A method is also known wherein a predetermined pre-heating temperature is maintained in the printing pauses at the respective heating element by means of pre-heating and post-heating pulses (German OS 38 33 746).
A controller that, dependent on the print head temperature, influences the pulse width or amplitude of the heating pulses in order to achieve overheating protection is known from U.S. Pat. No. 4,510,507 and German OS 33 27 904.
A print head thermo-controller is disclosed in European Patent 730 972 wherein the power electronic associated with the print control unit regulates the amplitude of the print head voltage, corresponding to the environment temperature and is combined with a control unit that operates according to an anticipatory control algorithm for feeding individual thermo-printing heating elements with pre-heating pulses and printing pulses of variable pulse duration.
For such a franking machine, a method and arrangement for fast generation of a security imprint are disclosed in the European Patent EP 576 113. The method enables embedding of variable data during the printing of the security imprint, but this then allows only a brief projection to determine a print requirement.

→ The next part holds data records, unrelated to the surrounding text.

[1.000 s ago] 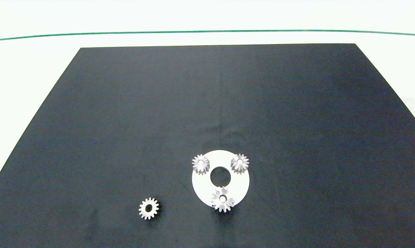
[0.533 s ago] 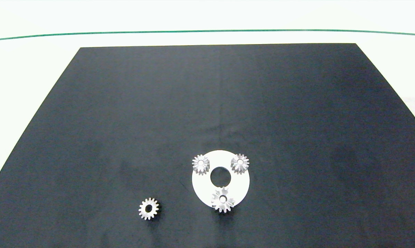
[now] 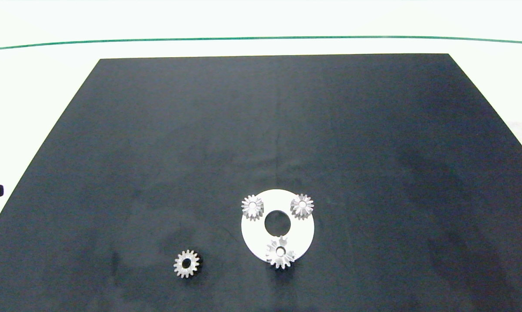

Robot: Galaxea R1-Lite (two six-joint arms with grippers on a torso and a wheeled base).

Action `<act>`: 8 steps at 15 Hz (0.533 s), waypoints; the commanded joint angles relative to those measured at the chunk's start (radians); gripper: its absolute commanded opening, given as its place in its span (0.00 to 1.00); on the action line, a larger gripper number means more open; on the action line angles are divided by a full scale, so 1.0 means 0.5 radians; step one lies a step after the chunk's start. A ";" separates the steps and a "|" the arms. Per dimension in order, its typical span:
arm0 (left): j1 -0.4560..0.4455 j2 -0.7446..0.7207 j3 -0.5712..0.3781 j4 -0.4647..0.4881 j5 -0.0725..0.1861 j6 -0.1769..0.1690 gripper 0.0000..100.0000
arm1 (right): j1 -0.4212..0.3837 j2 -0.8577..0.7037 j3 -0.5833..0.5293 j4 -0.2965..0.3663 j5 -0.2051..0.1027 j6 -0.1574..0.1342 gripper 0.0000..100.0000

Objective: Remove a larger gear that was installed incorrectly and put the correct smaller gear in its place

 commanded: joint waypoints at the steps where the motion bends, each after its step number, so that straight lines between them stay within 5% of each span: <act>1: -0.003 0.063 0.024 0.015 0.005 0.091 1.00 | 0.021 0.168 0.005 0.012 -0.014 -0.003 1.00; 8: -0.135 0.324 0.024 0.054 0.008 0.082 1.00 | 0.122 0.236 0.094 0.009 -0.032 -0.024 1.00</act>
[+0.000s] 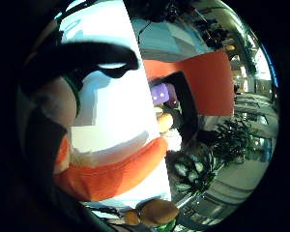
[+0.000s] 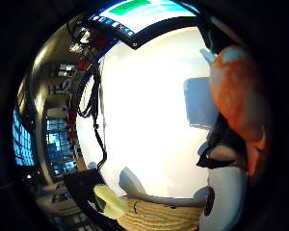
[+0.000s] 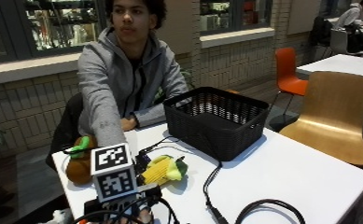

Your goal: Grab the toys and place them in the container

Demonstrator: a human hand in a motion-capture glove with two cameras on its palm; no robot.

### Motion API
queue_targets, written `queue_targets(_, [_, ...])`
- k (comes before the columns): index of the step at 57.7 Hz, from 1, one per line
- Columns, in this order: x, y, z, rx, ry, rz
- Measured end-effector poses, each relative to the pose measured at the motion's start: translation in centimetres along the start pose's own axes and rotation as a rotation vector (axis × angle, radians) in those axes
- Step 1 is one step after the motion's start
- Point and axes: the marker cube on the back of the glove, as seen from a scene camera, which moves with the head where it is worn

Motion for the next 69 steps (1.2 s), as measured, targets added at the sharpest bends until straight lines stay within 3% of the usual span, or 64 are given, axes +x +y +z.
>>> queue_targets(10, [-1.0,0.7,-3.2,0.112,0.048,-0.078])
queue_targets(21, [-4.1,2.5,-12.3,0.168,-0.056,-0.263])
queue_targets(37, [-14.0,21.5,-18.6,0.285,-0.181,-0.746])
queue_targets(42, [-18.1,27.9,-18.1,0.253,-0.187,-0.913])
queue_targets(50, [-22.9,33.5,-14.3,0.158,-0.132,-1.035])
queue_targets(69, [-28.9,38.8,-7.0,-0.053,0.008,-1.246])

Very high requirements are placed on a security imprint by some postal authorities, in particular with regard to its machine-readability and communications about auxiliary services of the postal carrier that can change from letter to letter. Since April 2004, Deutsche Post AG has promoted the launch of the first franking machines in Germany with a digital indicium “FRANKIT”: (/www.deutschepost.de/download/broschueren/20403000_Frankit_Folder.pdf). The following are encrypted in a matrix code:
-
- a) all specifications readable in plain text, such as date, postage value etc.,
- b) information regarding the franking type, product code, current shipment number, machine identification and serial number,
- c) copy protection information.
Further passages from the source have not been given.